On International Women’s Day on Friday, Abigail worked at the CEO’s desk (pictured) researching a major strategic challenge facing the company. She was asked to analyse two options for providing a new, significantly expanded temperature-controlled loading facility to enable the company to extend its range of services.

Meanwhile David worked in Abigail’s office undertaking invoicing, receipt of shipment and booking confirmation tasks – a sharp reminder, he said, of the attention to detail required. He praised Abigail’s observations and thought-processes in tackling her strategic task.

Abigail is taking her apprenticeship through Outsource, part of the Seetec Group, and says: “It is really interesting and has given me a lot more knowledge, especially about the customs side of my role.

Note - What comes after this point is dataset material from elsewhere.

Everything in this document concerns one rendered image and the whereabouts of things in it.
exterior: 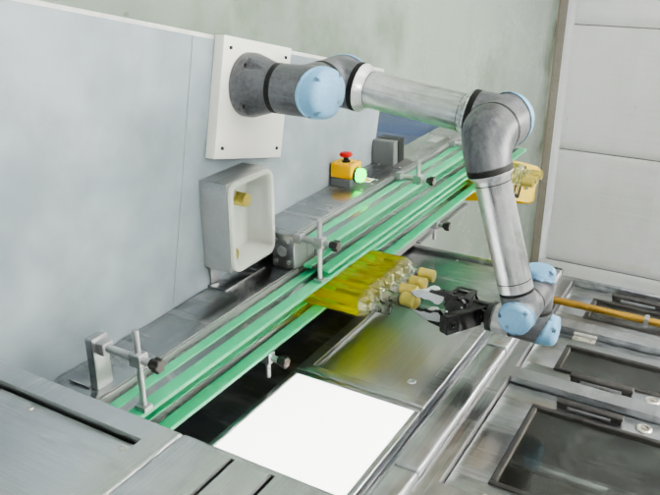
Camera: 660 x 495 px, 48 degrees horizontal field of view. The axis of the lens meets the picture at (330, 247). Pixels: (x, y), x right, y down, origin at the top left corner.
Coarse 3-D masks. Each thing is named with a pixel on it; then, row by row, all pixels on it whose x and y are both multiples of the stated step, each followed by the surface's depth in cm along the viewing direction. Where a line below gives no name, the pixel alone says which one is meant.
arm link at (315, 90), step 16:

“I have worked in the transport sector previously but this is my first job in freight forwarding. I co-ordinate shipments to the Falkland Islands and it’s all new to me. It’s exciting to see the opportunities to progress in the industry.”

CEO David Halliday started his career as a retail management trainee. He said: “I had friends who had gone into shipping and their jobs seemed much more exciting.”

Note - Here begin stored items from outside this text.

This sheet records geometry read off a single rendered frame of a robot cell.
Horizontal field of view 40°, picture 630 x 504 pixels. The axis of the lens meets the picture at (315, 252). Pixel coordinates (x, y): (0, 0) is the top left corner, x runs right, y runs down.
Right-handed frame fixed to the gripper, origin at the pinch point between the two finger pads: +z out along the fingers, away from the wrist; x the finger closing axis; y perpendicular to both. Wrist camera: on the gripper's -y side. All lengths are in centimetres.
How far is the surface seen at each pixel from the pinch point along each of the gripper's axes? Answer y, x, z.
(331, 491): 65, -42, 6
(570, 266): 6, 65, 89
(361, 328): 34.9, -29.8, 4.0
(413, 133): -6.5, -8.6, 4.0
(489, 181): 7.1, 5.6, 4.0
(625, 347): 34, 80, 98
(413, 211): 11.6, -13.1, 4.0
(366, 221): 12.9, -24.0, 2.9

He worked for a number of Suffolk-based shipping companies as he sought opportunities for career progression. Eventually he secured a commercial role with a company which was trading in Australasia and the Far East and he has never looked back. He progressed to Commercial Director and worked his way up, becoming Chief Executive of Contship Containerlines.

In 2007, he joined Seafast as CEO and Shareholder. He said: “Seafast is different to a lot of freight forwarding companies, the focus of our activity is in a number of remote, challenging, countries and emerging markets, such as Ethiopia where we are delivering vehicles for the United Nations. We are also sending goods to South Sudan, Afghanistan, Iraq and Kurdistan and establishing links in Rwanda.”

Apprenticeships are vital to the company’s growth plans. Already former apprentices have progressed into more senior roles and David is enthusiastic about the opportunities ahead.

“We’ve been extremely fortunate with the young people we’ve recruited. We’re not a big company and I tell the apprentices that it’s down to them how far they go. The attraction of what we do is that we’re different. If they have drive and ambition, there’s plenty of opportunity to progress in our fast-growing company.

“If you get the right individuals, it’s a chance to mould them in a particular way and have them become part of the DNA of Seafast.”

With Abigail also being asked to tackle a customer inquiry about transporting frozen products from Mexico to Japan, she certainly had the chance to take a global view.